Being prepared for the threat of wildfire or any other potential emergency is everybody’s responsibility, from local residents and their community leaders, forest companies and other industries, our provincial governments and ultimately the federal government.
One lesson learned from the Yellowstone summer of 1988 is that it was a mistake to have a blanket policy on allowing certain fires to burn unchecked. Today, it is understood that allowing some fires to burn freely is not a bad thing, but if the fire is allowed to burn for too long it may grow beyond the capability of humans to contain it.
Fire management options today range from outright extinction to no intervention, but the decision whether to fight any particular fire or to let it burn is based on a broad set of priorities and each situation must be based on its own merits. The priority in any situation is human life and that includes firefighting personnel.
Protecting the Masses
Canada, Australia and the U.S. are the top three nations in the world in terms of protecting forests and grasslands from fire. While technology and methodology have improved the effectiveness of firefighting, wildfires still cause considerable destruction. Australia has suffered horrendous wildfire seasons in recent years and has sought assistance from Canadian and American fire managers, engaging in exchange programs in order to gain knowledge and share experience.

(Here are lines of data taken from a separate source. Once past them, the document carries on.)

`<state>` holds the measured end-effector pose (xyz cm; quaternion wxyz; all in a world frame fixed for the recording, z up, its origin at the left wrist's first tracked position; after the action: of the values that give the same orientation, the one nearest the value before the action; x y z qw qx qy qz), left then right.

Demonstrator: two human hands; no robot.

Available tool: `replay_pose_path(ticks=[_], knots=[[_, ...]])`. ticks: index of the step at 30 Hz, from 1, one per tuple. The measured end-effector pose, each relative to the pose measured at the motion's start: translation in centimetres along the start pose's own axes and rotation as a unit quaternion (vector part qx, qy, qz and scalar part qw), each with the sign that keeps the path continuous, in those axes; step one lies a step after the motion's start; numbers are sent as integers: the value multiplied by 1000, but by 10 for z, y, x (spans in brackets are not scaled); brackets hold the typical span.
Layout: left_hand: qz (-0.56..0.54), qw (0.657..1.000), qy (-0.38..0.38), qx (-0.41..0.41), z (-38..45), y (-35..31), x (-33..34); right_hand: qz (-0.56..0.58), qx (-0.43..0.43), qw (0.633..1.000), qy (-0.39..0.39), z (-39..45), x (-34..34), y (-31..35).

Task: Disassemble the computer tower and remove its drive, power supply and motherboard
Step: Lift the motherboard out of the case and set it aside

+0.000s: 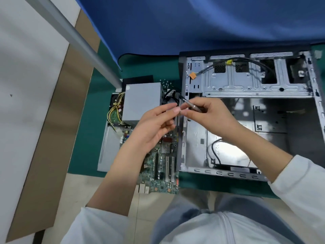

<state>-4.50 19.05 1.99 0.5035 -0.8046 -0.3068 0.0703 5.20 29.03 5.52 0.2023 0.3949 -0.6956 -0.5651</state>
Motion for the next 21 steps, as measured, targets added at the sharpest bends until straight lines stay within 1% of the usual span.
replay_pose_path(ticks=[2,5,8,12,13,14,15,17,18,19,21], knots=[[40,999,11,8,8,-3,-5,-12,-1,1000,3,9,3,-3],[64,997,17,30,19,-10,-9,-40,-2,999,20,22,8,-4],[81,995,-11,55,29,-13,-18,-82,8,996,26,36,11,-8],[102,991,-40,83,50,-16,-22,-142,7,988,56,55,11,-6],[111,989,-43,91,56,-18,-24,-167,2,985,34,63,2,-6],[128,986,-47,99,64,-21,-27,-195,-5,981,-15,74,-15,-6],[155,981,-52,108,74,-24,-31,-222,-7,972,-79,84,-37,-7],[235,961,-72,125,95,-32,-41,-289,10,937,-195,100,-79,-15],[275,948,-86,134,106,-37,-46,-324,22,919,-224,105,-91,-22],[310,934,-99,147,118,-42,-51,-352,26,906,-234,110,-97,-29],[390,895,-118,184,142,-54,-55,-382,3,894,-235,116,-97,-36]])
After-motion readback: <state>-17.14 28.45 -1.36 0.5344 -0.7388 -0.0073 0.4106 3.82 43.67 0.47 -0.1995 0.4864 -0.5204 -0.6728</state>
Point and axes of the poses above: each hand's wrist, its own z-axis towards the middle knuckle, its own x-axis out of the palm, y = z × x, the point moved 10 cm from there along z, towards the middle knuckle, and after that the axes turned 10 degrees about x, right-handed, at the moved point
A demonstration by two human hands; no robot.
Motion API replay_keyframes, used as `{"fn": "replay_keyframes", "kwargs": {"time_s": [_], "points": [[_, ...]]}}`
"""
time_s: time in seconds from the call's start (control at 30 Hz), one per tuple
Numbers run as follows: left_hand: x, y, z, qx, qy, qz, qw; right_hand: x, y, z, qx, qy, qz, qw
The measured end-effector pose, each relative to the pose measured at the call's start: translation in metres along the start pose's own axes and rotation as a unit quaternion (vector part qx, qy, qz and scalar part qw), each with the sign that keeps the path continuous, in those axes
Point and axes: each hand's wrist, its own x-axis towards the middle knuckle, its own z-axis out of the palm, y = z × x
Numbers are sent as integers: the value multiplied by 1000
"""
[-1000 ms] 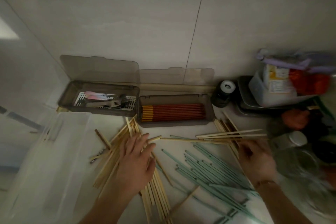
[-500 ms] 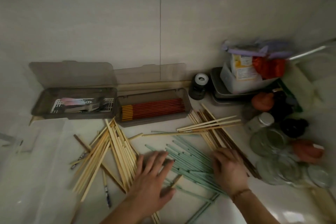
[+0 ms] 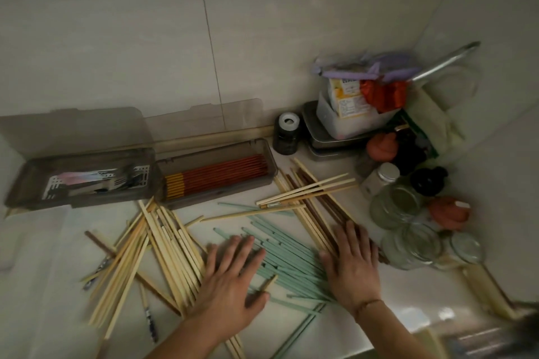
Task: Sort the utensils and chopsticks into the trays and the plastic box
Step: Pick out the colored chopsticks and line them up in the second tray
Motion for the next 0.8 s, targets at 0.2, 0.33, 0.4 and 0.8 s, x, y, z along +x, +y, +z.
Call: {"fn": "replay_keyframes", "kwargs": {"time_s": [0.2, 0.33, 0.4, 0.8], "points": [[-2, -3, 0, 5, 2, 5, 1000, -14, -9, 16, 5, -61, -71, 996], [-7, -8, 4, 1, 12, 8, 1000, -17, -8, 15, 35, -49, -92, 994], [-10, -10, 6, 4, 10, 5, 1000, -16, -6, 11, 46, -36, -113, 992], [-54, -40, 8, -39, 60, -36, 997, -19, -15, 10, 94, 103, -294, 946]]}}
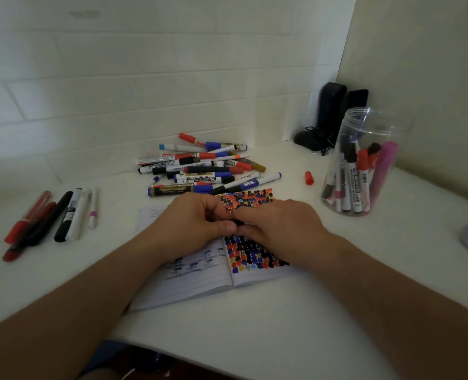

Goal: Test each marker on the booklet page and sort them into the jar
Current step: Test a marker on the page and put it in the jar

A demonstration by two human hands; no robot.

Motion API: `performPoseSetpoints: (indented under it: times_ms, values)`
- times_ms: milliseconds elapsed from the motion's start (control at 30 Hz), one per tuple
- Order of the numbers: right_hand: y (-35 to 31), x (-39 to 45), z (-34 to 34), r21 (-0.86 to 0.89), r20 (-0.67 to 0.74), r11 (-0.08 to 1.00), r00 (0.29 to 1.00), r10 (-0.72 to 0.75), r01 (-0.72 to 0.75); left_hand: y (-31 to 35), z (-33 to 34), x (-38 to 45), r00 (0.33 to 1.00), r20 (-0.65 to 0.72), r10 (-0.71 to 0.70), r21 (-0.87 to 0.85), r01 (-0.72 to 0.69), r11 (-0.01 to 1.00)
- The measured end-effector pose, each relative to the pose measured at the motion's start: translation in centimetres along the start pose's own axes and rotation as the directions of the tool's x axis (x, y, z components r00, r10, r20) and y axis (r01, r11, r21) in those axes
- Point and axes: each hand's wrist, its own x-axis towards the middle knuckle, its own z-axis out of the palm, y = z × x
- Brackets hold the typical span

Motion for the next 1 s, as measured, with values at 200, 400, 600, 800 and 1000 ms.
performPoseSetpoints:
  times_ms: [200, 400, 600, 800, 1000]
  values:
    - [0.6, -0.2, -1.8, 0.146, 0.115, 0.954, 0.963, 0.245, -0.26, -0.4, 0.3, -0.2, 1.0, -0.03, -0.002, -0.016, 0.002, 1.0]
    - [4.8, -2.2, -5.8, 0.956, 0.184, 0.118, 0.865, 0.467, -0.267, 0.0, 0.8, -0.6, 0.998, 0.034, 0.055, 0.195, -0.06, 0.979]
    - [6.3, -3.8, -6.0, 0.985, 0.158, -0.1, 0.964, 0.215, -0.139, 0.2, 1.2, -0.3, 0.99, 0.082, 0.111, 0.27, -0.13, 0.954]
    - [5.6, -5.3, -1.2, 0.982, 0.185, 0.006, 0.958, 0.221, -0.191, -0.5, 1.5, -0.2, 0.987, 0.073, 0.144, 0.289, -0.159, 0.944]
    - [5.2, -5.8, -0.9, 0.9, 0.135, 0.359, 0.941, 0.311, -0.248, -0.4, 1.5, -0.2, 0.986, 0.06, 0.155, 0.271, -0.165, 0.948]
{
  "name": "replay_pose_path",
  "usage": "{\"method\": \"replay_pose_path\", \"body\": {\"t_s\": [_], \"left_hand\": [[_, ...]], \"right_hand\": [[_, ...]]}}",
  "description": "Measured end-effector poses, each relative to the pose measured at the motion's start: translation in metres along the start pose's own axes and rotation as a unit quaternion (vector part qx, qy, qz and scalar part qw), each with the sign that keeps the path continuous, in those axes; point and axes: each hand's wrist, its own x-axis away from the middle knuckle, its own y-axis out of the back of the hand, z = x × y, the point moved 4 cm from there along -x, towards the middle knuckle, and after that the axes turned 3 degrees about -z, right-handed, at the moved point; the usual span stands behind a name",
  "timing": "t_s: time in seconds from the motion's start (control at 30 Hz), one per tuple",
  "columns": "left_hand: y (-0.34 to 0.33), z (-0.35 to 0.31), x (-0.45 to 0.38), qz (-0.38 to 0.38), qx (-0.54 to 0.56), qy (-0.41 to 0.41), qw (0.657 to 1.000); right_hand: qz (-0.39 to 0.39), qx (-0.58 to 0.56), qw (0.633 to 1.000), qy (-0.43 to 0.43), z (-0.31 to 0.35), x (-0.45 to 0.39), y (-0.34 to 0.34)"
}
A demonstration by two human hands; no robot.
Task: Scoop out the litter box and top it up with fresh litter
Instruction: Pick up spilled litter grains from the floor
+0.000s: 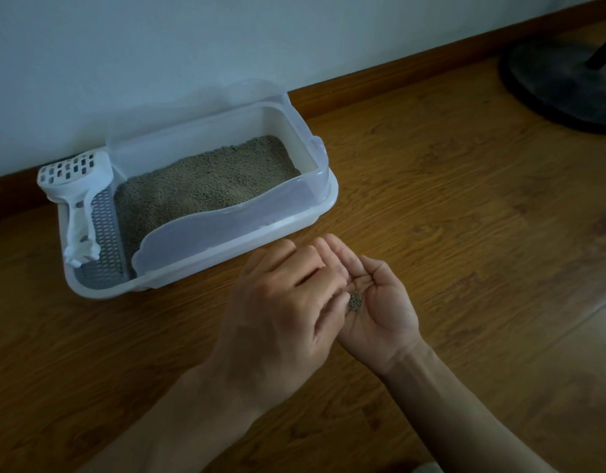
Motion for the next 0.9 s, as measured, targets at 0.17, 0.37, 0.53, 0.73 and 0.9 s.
{"method": "replay_pose_path", "body": {"t_s": [0.17,0.37,0.53,0.73,0.9], "left_hand": [[0.015,0.016,0.007,-0.024,0.009,0.019,0.999],[0.036,0.046,0.015,-0.060,-0.004,0.060,0.996],[0.043,0.073,0.023,-0.081,-0.008,0.098,0.992],[0.034,0.101,0.032,-0.093,-0.007,0.135,0.986],[0.028,0.115,0.040,-0.068,-0.020,0.162,0.984]], "right_hand": [[-0.006,0.077,0.996,-0.035,-0.021,-0.010,-0.002],[-0.015,0.097,0.995,-0.027,-0.028,-0.019,-0.013],[-0.040,0.074,0.996,0.027,-0.007,-0.015,-0.015],[-0.075,0.072,0.991,0.084,0.023,-0.005,-0.008],[-0.083,0.063,0.989,0.104,0.039,0.002,0.000]]}}
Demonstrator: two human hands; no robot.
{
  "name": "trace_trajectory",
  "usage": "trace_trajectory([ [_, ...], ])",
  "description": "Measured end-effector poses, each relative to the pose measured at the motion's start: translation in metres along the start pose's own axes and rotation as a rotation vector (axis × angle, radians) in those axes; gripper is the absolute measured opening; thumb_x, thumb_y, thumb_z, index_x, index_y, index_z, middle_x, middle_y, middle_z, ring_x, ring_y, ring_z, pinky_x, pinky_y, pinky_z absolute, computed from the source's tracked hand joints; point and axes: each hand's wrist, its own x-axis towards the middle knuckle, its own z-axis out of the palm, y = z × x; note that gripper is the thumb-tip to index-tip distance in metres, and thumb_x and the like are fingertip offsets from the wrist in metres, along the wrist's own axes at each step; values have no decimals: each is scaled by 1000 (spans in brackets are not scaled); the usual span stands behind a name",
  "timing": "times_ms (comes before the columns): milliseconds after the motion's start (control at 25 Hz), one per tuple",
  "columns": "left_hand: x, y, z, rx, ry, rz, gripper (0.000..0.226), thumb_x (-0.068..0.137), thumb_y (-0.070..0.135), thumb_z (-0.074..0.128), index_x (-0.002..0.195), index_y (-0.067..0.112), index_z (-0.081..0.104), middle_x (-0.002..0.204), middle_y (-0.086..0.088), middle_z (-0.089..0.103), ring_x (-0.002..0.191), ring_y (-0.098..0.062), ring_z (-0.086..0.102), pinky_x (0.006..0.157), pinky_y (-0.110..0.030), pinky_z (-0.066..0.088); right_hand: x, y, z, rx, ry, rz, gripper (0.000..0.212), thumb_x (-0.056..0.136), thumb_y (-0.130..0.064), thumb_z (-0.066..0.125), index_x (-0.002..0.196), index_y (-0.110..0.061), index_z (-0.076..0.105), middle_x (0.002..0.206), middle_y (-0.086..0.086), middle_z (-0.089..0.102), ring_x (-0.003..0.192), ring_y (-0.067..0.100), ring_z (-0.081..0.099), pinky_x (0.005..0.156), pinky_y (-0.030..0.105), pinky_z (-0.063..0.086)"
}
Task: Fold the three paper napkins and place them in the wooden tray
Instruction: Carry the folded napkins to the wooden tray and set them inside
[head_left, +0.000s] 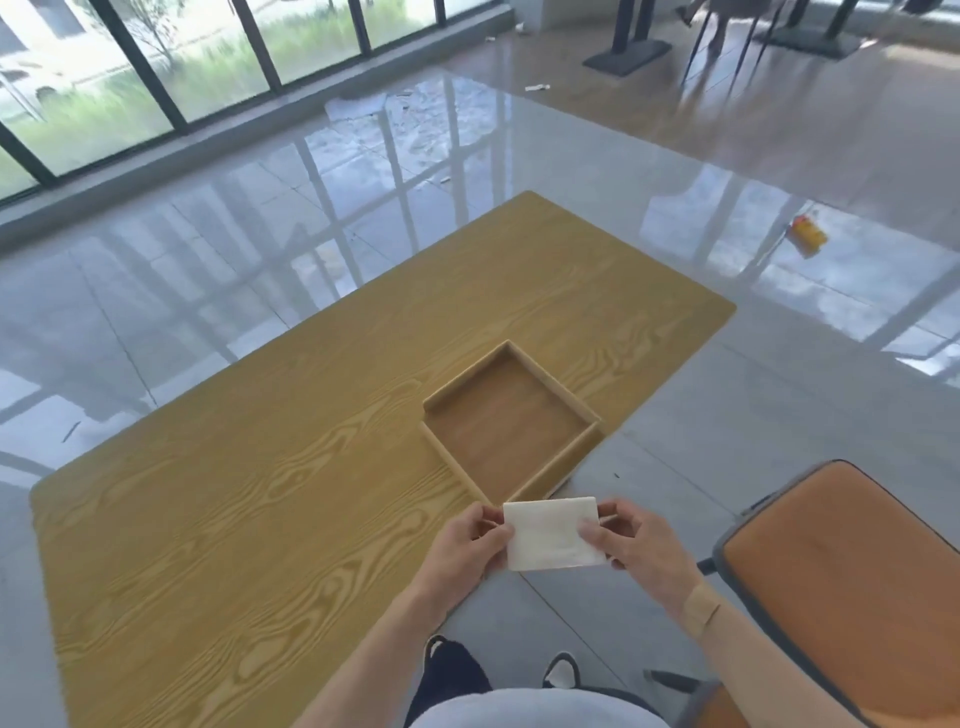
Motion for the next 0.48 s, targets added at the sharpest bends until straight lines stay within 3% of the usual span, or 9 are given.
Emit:
trace_trajectory([
  [480, 69, 32, 1, -29, 11, -6, 5, 95, 18, 62, 97, 16, 66, 77, 1, 69, 64, -7, 59, 52, -12, 42, 73, -29, -29, -14, -21, 58, 12, 85, -19, 73, 97, -17, 70, 81, 3, 76, 65, 12, 62, 60, 25, 46],
])
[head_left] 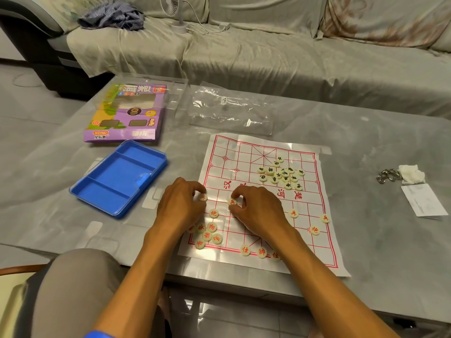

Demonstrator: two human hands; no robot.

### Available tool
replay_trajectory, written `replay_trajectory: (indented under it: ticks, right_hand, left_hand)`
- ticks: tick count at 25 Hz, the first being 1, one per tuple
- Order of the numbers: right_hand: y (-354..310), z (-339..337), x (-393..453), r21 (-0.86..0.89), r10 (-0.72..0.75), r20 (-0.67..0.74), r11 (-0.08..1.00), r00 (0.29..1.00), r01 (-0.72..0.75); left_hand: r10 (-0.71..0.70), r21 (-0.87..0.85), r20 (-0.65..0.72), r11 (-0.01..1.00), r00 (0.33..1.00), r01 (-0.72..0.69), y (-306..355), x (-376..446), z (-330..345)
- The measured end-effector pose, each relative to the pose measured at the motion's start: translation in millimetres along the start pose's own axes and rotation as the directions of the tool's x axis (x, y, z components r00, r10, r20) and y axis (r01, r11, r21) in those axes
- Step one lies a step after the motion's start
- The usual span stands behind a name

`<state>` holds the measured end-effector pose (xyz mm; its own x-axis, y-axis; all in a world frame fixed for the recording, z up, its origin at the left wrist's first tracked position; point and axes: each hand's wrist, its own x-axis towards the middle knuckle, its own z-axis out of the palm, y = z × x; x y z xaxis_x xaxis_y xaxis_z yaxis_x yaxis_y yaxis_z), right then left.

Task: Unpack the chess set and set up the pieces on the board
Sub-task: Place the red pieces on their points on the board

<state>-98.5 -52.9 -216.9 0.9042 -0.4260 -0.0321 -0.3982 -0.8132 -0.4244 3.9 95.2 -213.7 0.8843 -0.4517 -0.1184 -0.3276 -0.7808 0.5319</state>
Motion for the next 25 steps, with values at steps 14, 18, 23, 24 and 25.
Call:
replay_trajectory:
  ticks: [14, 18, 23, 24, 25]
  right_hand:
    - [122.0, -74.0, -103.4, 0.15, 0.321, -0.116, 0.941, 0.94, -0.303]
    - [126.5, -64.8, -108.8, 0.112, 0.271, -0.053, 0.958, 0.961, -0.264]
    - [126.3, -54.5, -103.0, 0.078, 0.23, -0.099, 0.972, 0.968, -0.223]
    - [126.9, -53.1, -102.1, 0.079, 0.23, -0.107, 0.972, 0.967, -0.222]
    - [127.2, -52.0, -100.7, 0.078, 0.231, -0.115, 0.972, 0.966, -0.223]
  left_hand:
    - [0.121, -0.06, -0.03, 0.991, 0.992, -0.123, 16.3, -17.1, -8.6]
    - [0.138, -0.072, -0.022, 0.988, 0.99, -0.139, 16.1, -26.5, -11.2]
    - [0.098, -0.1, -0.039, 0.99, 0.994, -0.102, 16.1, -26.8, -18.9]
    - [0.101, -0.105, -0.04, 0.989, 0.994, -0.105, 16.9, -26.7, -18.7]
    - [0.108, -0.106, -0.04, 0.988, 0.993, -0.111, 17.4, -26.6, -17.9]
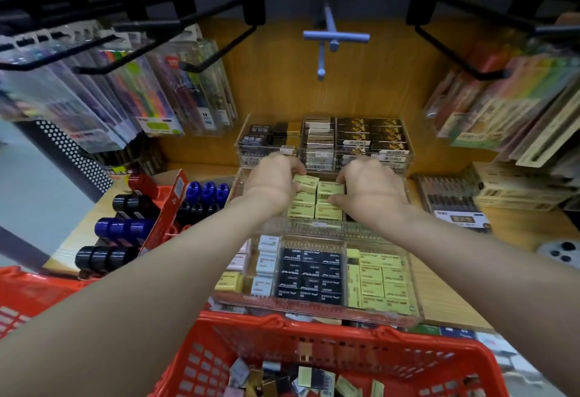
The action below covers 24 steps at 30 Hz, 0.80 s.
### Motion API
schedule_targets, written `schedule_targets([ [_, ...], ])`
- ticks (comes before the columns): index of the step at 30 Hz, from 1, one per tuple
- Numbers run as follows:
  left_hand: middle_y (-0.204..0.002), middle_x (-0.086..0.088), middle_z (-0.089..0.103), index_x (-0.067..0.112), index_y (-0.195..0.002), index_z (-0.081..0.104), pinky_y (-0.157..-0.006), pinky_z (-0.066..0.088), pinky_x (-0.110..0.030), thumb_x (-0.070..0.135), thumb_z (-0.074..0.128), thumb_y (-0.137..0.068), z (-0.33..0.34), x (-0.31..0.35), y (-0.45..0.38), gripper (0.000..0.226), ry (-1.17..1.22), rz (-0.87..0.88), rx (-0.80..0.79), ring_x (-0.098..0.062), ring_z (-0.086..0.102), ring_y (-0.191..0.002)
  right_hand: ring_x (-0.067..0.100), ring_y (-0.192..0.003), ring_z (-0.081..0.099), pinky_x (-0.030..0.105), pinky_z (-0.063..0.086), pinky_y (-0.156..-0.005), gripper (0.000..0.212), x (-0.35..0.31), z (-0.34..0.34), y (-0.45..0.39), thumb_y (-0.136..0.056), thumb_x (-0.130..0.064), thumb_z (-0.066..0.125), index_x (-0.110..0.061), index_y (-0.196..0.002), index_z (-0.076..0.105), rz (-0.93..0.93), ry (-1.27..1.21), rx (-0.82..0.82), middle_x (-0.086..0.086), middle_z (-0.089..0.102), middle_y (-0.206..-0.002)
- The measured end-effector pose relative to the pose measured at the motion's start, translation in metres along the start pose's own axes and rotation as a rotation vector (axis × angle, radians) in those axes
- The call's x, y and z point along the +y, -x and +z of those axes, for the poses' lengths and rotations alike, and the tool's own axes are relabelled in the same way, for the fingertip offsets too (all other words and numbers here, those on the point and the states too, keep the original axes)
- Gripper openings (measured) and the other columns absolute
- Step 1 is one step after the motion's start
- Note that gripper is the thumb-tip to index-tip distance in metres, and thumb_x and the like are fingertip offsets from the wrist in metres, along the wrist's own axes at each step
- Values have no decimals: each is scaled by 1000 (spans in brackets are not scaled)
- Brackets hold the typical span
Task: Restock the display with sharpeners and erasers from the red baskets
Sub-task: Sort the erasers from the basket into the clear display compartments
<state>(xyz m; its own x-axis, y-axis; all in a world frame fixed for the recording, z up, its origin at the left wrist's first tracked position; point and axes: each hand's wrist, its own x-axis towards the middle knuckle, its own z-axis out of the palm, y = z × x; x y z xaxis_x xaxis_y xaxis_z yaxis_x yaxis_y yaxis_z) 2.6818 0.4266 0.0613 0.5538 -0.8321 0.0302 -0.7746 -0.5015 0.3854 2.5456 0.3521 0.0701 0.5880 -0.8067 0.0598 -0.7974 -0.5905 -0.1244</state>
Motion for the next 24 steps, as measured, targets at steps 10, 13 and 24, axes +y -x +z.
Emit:
schedule_targets([
  [10,-95,11,64,30,-111,71,-78,45,-23,26,76,-84,5,-2,2,28,139,-48,48,-9,58,-86,23,-105,61,34,51,-83,27,1,9,1,-85,-32,75,-27,-110,70,-49,-172,104,-3,64,-116],
  [13,-91,14,63,29,-117,68,-81,51,-27,25,74,-86,0,5,9,32,165,-88,14,-10,60,-88,22,-105,60,35,52,-85,26,3,6,6,-86,-34,73,-27,-111,69,-65,-214,101,-3,63,-118],
  [24,-163,7,13,25,-156,15,-122,4,-47,43,56,-95,-5,5,110,75,-150,196,-352,-21,1,-152,14,-102,64,29,52,-93,22,79,-45,69,-92,-30,66,-23,-112,73,-6,-153,-143,-3,71,-114],
])
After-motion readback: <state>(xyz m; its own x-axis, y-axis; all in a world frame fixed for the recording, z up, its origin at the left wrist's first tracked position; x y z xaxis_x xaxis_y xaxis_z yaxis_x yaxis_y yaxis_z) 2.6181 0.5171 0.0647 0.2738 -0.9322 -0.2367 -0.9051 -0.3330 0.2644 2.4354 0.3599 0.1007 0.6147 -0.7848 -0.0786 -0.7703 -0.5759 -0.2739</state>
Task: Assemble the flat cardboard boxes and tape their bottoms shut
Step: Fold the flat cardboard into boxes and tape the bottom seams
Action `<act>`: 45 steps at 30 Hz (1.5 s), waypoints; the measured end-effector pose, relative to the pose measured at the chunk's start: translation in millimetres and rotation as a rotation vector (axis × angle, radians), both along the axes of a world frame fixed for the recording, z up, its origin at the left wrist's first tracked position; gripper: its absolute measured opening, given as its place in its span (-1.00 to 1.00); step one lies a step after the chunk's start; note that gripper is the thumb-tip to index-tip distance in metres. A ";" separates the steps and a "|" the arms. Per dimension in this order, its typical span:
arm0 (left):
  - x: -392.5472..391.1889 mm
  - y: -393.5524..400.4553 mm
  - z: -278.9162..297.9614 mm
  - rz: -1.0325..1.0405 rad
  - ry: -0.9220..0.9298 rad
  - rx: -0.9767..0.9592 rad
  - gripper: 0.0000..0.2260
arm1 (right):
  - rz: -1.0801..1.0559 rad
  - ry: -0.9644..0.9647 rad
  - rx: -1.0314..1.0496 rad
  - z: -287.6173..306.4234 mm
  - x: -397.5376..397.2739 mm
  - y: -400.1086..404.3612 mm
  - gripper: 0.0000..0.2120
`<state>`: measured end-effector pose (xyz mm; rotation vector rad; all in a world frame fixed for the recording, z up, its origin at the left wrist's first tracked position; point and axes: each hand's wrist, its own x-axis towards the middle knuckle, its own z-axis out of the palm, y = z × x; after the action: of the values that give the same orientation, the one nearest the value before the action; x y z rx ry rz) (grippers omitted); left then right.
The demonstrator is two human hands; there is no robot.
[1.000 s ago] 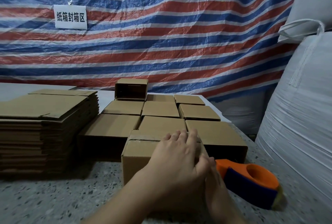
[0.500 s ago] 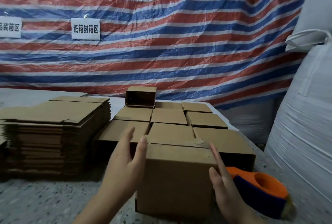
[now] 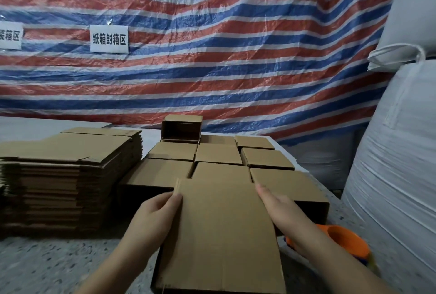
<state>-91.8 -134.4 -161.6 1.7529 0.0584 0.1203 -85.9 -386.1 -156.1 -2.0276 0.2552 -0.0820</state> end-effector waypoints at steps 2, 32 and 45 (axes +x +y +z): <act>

|Wildcat works year-round in aerial firefighting. (Photo courtesy of Wildcat Helicopters)
Australia and its fire scene may seem a world removed from Canada, but closer to home, California is on the brink of total disaster. California is now four years into the worst drought the state has ever seen, and water use is under increasingly strict regulation. This year’s record low snowpack can only make the situation worse. Traditionally, the worst time for wildfires was from late summer through autumn, but now due to conditions across the state fire season goes year round.
Speaking to the LA Times, Bill Patzert, a climatologist with the Jet Propulsion Laboratory said that with the combination of high temperatures and dry vegetation, the West is “primed for fire” and to make matters worse, rainstorms are unlikely before November this year. He went on to day “the drought is not going to get any better between now and the fall. We are in an incendiary situation.”
We can learn much from Australia and California in terms of cause and effect, but we also need to pay close attention to what is happening across Western Canada to give us a hint of what our own future may look like.
A recent study published in the journal Nature Geosciences says that 70 per cent of glaciers in Alberta and British Columbia could disappear by the end of the 21st century. Lead author of the report, Gary Clark, professor emeritus of Glaciology in UBC’s department of earth, ocean and atmospheric sciences told media that glaciers don’t get confused by one hot summer or a single cold winter.
The snowpack is an annual event, but glaciers are a lifetime event. The impact of losing the water currently stored in the 10,000 square miles of glaciers in Alberta and British Columbia goes far beyond disappointing tourists. There will be a significant impact on the fisheries that depend on specific water levels in rivers and lakes, potential loss of available water for B.C.’s network of hydro-electric generating facilities and a number of key industries in both provinces that depend on large volumes of water.
Beyond that, there are a number of projects either proposed or in development that will see pipelines, mines, oil and gas exploration and other developments in areas in remote areas of the western provinces and up into the Arctic. As the Arctic ice continues to recede and the North West Passage opens up we could see development right to the shores of the Arctic Ocean. As these areas are developed, the threat of fire grows and the threat of wildfire to this infrastructure will make it mandatory that the means exist to fight these fires.